→ What is needed: State how many lines of the records contain the string "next", and give no other information.

Collected data entries:

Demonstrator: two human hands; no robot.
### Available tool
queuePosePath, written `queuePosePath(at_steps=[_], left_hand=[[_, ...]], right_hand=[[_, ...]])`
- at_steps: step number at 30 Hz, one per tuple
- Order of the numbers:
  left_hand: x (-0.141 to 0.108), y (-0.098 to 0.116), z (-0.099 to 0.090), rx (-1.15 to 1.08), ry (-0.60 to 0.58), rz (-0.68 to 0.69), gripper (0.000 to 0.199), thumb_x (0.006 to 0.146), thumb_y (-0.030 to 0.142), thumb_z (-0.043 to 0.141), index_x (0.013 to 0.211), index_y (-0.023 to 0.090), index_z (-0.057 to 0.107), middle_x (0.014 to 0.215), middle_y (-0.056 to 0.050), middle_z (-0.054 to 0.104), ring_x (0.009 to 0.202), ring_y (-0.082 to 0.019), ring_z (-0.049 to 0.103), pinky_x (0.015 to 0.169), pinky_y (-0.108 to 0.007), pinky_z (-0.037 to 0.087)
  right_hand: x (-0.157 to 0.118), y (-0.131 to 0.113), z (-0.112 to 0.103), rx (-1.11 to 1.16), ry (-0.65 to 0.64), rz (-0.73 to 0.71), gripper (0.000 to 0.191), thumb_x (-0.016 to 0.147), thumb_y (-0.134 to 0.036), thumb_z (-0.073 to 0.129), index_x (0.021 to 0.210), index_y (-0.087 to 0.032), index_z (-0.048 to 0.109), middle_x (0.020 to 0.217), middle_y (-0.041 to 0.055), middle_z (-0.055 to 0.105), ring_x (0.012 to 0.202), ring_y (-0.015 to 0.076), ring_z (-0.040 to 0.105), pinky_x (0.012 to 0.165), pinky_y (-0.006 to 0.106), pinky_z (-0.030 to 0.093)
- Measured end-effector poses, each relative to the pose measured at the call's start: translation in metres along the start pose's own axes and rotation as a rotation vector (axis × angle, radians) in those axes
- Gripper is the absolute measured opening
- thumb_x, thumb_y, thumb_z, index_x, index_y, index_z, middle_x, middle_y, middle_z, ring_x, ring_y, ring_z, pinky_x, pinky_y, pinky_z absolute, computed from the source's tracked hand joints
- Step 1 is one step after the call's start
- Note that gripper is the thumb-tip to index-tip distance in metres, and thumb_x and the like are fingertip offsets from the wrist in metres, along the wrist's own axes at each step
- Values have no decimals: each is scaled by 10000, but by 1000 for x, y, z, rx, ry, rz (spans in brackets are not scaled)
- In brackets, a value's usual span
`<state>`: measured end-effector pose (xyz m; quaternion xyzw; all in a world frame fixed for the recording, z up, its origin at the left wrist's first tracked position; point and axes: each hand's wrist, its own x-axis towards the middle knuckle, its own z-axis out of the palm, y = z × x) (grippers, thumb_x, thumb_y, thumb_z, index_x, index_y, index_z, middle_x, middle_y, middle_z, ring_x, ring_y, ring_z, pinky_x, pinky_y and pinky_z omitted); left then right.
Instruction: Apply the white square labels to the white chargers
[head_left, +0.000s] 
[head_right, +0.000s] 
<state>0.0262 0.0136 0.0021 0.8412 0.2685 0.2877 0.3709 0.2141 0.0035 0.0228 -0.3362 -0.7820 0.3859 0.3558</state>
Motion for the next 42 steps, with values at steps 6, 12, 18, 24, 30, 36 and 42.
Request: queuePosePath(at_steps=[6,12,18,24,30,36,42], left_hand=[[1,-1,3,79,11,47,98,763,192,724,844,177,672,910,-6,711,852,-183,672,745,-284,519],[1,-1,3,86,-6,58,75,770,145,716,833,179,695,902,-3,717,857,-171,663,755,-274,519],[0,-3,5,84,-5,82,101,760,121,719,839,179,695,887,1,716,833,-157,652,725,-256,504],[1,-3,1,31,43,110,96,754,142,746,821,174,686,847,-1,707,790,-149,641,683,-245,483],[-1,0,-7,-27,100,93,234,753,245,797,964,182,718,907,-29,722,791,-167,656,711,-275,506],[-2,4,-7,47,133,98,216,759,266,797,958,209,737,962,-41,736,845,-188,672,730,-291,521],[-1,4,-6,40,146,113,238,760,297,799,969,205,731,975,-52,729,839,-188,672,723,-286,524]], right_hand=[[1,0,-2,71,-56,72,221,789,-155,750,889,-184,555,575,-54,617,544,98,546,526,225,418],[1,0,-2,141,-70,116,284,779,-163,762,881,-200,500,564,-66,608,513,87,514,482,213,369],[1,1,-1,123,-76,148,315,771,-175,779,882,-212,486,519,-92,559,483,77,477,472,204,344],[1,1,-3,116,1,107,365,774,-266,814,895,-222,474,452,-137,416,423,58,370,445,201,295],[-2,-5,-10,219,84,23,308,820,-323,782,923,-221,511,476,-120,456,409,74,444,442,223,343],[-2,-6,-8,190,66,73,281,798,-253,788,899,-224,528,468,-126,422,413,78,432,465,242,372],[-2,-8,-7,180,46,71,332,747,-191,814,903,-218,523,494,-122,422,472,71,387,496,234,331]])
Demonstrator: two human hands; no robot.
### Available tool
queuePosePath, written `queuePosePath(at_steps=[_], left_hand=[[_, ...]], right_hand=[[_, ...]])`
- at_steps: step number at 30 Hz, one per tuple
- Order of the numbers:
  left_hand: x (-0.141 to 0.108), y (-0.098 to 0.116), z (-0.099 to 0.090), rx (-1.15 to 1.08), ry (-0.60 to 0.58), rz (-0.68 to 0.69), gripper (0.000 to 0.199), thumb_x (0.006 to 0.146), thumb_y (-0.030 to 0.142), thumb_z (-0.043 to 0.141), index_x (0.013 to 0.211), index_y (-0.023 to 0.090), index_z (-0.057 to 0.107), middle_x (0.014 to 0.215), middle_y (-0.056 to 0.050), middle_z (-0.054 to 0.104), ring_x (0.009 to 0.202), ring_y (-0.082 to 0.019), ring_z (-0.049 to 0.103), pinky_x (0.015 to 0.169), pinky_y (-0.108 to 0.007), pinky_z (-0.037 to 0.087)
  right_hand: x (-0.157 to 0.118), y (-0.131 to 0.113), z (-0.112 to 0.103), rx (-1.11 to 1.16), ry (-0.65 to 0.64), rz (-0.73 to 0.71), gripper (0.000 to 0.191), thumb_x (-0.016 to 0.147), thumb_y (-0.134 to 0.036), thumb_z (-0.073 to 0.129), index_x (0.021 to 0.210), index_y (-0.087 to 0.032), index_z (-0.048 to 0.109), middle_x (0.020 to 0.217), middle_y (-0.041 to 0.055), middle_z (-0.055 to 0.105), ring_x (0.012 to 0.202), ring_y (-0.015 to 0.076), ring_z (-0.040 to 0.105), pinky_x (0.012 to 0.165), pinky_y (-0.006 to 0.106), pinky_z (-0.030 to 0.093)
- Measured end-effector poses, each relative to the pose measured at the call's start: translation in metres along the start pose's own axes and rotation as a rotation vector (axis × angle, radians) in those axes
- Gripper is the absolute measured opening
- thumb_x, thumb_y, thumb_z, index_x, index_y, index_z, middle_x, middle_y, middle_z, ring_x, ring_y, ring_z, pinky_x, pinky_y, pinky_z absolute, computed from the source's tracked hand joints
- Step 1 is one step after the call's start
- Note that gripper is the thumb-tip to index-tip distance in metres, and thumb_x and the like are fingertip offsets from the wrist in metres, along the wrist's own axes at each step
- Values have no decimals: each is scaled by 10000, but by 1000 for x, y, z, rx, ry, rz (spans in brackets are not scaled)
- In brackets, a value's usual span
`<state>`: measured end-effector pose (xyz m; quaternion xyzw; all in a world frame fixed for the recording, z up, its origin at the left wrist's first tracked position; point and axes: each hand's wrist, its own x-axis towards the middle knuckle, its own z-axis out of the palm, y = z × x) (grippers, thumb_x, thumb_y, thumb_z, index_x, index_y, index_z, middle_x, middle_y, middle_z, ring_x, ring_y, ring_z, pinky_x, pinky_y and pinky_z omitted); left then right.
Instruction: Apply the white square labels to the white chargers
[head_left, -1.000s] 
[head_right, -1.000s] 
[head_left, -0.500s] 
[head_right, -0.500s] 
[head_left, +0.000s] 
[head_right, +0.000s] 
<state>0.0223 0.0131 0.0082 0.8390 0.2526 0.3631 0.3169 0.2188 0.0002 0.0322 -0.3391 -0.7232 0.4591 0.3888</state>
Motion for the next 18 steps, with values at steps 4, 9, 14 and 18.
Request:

→ Written answer: 2